KUALA LUMPUR, Oct 8 – Underwater search for the seven-month missing Malaysia Airlines flight MH370 was now prioritised to an area further south on the ‘seventh arc’ search area in the Indian Ocean. The decision was confirmed based on the latest analyses undertaken by a team from the United Kingdom, United States, Australia and Malaysia.
An official report detailing on the analyses was released by the Australian Transport Safety Bureau (ATSB), which spearheaded the search operation, today. According to the report, the new search location was the result of further refinement on the satellite communication data and information from an unanswered ground-to-air telephone call 17 minutes after the last radar information.

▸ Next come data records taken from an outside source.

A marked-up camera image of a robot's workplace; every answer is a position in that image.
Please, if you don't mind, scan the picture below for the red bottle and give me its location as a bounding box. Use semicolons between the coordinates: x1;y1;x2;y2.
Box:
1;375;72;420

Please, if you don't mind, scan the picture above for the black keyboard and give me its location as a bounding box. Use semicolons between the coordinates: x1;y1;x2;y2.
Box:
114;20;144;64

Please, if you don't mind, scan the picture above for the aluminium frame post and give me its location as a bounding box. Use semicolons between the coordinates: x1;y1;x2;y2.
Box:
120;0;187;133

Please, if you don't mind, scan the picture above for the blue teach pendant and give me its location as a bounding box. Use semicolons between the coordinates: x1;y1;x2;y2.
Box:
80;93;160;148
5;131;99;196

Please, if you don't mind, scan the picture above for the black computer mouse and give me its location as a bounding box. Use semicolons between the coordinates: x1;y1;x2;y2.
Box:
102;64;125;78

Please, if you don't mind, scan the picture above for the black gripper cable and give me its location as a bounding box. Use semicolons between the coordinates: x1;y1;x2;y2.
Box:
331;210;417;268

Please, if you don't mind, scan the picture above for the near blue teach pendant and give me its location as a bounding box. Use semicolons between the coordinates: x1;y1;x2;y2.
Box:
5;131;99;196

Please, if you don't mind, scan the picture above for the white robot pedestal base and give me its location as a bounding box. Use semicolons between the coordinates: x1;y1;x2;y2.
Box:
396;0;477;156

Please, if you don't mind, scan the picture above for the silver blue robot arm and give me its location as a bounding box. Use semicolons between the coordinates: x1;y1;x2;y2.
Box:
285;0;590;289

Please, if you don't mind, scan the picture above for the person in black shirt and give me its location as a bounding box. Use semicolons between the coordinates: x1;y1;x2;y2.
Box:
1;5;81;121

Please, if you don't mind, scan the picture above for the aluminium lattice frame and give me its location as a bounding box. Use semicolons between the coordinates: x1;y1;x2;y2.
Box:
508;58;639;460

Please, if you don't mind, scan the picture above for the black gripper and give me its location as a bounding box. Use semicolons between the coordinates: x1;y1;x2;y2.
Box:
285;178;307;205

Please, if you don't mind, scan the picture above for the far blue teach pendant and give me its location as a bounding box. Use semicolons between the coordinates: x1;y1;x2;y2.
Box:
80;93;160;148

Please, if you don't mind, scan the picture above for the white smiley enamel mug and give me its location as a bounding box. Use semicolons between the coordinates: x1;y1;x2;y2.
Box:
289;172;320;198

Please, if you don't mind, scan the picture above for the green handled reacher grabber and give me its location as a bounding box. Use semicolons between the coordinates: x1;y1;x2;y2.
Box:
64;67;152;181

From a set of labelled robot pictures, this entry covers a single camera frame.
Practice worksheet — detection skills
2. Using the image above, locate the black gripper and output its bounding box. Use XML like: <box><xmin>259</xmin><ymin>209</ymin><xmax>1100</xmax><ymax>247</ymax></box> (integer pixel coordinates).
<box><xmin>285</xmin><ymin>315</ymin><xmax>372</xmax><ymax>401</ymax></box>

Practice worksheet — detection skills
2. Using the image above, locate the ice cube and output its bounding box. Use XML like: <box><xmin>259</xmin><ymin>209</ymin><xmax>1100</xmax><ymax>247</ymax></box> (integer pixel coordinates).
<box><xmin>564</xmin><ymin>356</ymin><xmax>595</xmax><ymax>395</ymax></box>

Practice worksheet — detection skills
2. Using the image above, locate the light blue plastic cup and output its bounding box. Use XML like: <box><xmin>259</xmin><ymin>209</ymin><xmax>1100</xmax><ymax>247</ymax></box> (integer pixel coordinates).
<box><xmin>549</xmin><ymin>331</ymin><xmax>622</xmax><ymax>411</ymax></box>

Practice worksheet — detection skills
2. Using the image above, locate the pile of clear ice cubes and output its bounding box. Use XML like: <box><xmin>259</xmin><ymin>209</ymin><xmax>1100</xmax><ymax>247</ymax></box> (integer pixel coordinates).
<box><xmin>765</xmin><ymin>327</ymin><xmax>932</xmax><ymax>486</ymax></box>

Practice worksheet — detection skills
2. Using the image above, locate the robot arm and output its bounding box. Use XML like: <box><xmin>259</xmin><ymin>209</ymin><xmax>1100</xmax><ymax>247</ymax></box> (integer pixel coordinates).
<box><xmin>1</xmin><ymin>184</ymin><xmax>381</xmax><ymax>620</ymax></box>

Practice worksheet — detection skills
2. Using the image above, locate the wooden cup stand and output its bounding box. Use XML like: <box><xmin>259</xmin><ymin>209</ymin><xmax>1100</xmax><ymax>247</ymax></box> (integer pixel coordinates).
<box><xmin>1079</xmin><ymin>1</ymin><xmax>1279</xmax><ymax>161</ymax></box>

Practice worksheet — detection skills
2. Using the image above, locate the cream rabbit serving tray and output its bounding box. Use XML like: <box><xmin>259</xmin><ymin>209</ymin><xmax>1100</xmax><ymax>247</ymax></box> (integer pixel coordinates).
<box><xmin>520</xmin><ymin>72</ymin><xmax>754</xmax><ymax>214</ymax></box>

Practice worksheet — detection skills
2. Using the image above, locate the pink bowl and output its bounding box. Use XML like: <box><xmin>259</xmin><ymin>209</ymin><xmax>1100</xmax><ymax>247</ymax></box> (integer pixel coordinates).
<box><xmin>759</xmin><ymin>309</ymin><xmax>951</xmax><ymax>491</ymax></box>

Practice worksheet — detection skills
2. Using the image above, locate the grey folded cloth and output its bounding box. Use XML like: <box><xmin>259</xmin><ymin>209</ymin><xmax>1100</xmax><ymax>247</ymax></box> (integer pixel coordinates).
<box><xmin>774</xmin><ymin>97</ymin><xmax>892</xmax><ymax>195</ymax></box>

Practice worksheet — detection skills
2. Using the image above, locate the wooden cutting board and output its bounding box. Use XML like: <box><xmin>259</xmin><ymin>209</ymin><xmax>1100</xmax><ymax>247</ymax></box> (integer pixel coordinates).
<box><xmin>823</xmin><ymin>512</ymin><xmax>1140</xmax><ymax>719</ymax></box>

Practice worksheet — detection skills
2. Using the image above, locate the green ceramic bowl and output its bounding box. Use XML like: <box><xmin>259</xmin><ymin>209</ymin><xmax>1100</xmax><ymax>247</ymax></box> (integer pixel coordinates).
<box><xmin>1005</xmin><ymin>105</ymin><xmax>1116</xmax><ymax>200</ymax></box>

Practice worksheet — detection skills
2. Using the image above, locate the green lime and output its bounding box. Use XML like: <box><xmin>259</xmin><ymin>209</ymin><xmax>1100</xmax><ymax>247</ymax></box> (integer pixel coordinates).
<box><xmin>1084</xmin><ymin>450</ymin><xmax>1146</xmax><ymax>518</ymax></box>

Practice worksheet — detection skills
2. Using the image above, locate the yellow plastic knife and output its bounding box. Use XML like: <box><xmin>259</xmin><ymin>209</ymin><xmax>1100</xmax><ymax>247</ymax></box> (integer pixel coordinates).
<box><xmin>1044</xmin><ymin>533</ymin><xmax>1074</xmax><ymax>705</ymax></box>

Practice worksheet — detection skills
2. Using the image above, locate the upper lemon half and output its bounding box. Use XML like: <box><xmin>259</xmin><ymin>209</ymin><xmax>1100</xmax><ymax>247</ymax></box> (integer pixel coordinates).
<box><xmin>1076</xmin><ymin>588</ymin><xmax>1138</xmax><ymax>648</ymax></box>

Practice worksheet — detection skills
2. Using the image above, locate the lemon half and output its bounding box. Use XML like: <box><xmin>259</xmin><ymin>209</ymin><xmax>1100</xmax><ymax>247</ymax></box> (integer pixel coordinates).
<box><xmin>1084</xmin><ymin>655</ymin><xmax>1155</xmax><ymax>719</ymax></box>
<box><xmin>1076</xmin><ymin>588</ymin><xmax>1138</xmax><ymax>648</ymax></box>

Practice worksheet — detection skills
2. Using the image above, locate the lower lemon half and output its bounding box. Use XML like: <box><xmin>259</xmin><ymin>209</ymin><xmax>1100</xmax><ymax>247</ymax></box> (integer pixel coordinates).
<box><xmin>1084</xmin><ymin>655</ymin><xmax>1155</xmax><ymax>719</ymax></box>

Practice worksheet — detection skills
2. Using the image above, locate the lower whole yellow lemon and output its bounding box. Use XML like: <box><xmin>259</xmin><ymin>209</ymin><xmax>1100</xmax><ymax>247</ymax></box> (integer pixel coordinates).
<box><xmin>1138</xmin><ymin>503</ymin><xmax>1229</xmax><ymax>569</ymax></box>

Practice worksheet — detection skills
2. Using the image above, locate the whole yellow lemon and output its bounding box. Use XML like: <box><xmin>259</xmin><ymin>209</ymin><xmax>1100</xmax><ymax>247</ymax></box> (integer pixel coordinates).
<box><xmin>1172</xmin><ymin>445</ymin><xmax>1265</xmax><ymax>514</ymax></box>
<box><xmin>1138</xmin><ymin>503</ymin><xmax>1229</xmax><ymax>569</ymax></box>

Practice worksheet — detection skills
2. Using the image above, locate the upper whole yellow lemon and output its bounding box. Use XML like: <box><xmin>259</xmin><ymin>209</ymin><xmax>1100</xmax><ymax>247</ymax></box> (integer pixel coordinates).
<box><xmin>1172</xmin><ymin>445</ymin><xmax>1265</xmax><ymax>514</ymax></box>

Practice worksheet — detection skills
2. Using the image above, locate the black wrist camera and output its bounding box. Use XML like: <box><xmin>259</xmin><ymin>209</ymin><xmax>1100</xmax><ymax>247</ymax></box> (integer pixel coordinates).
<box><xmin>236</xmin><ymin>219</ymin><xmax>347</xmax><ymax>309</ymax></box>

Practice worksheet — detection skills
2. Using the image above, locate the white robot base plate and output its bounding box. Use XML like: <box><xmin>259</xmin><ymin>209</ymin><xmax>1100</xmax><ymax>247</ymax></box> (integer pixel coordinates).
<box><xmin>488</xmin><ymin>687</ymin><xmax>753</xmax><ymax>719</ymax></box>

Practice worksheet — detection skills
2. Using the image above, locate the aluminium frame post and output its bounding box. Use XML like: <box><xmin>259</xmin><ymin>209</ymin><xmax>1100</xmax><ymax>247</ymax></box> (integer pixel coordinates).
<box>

“The update provides a key input to the ATSB’s planning and direction of current underwater search activities,” it said. The report further stated that, ongoing examination and analysis of the Satcom data and end-of-flight simulations will anyhow continue and may result in changes to search asset deployment. Flight MH370, which was carrying 227 passengers and 12 crew members left the KL International Airport at 12.41am on March 8, and disappeared from radar about an hour later while over the South China Sea.
It was to have arrived in Beijing at 6.30am on the same day. The Boeing 777 aircraft however has yet to be found, even after an exhaustive search in the southern Indian Ocean where it is believed to have gone down after veering off course. The search for the aircraft is ongoing, with no concrete evidence has been found yet.